Tuesday, December 09, 2014

breakfast with irene and roger


I had a Radio Days morning yesterday.  Well, almost.

You know the storyline.  A young boy narrates his memories of growing up in Rockaway Beach, and his family's interaction with the fantasy and reality of radio in the early 1940s.  It is one of my favorite movies.

As I enjoyed my breakfast yesterday, this bit of narration played in the cineplex at the back of my head.  Right next to the little French restaurant that can never quite get the coq au vin right.
There were two completely different worlds.

While my mother stood over the dirty plates in Rockaway, Irene and Roger ate their elegant breakfast over the air from their chic Manhattan townhouse.

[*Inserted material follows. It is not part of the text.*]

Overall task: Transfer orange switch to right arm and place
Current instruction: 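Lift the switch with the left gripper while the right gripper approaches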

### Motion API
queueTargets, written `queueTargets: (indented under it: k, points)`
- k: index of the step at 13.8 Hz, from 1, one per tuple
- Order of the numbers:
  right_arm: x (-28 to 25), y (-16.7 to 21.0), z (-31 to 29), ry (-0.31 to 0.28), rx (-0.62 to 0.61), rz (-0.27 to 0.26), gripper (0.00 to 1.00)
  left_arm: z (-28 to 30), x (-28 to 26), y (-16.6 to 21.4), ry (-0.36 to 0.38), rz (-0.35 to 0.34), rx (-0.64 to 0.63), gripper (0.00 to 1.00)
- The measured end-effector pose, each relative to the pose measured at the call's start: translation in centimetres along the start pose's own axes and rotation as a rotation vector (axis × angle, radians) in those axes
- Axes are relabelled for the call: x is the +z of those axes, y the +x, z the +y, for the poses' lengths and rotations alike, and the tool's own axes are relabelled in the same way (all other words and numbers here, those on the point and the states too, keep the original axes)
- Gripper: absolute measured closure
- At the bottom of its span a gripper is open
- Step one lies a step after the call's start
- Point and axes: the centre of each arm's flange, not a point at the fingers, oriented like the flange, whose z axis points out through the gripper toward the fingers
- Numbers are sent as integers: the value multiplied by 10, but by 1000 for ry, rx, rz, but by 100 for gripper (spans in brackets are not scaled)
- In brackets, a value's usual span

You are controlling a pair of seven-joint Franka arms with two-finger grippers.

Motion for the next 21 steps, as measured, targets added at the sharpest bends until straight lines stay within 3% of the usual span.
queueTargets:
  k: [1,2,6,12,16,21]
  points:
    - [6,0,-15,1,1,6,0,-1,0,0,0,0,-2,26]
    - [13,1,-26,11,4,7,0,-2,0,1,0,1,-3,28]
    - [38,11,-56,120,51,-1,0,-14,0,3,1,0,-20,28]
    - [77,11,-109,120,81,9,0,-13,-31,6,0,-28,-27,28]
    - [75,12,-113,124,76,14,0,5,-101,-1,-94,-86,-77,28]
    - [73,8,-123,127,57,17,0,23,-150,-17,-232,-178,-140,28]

While they chatted charmingly about people and places we only dreamt of.
The wags amongst you are asking which world is mine -- Rockaway or Manhattan.  Let me tell you my tale.  Then you can decide.

When Darrel and Christy were here, we cooked most of our breakfasts in my new kitchen.  Any doubts that I had that the kitchen was not well-laid-out were put to rest.  The three of us worked together like a team from Le Cirque.

After they left, I kept cooking meals in house.  And then I started slipping back into my dining out routine.

When I got up yesterday, I decided enough was enough.  I was going to cook breakfast here.  Of course, I neglected to shop the day before -- for my new-found desire to eat in.

Lynne Rossetto Kasper has a segment on her radio show The Splendid Table called "Stump the Cook."  A listener tells Lynn five ingredients in the listener's refrigerator, and Lynn comes up with an astounding meal.  I have never heard her fail.  That is because a good cook can work wonders with almost any five random ingredients.

I felt as if I had fallen through the looking-glass into an unaired episode of "Stump the Cook" when I opened the doors of my refrigerators.

Plenty of odds and ends from previous projects.  A partial slab of ham steak.  A cup of cooked black beans.  A quarter of an onion.  Halves of a yellow pepper and a red pepper.  Maybe two tablespoons of corn salsa.

The solution seemed obvious.  I sautéed the lot with five cloves of garlic and two tablespoons of Louisiana hot sauce.  A tomato would have been a nice addition.  But I didn't have one.

I slipped the mixture onto a shallow plate, and topped it with two easy-over eggs that I had sprinkled with chopped basil from my front garden.

With the addition of two linen napkins (from my airplane flying kit), I was ready to dig into what turned out to be one of the best breakfasts I have had in awhile.  All enjoyed within the confines of my now finely-appointed walls.

There were no dirty dishes on the terrace.  No Rockaway.  No housewife.  No Irene.  No Manhattan townhouse.

And even though the worlds in Radio Days are "completely different worlds" from one another, they are also a long way from my simple breakfast on a warm morning on the Pacific coast of Mexico. 

In any comparison contest, I think I win.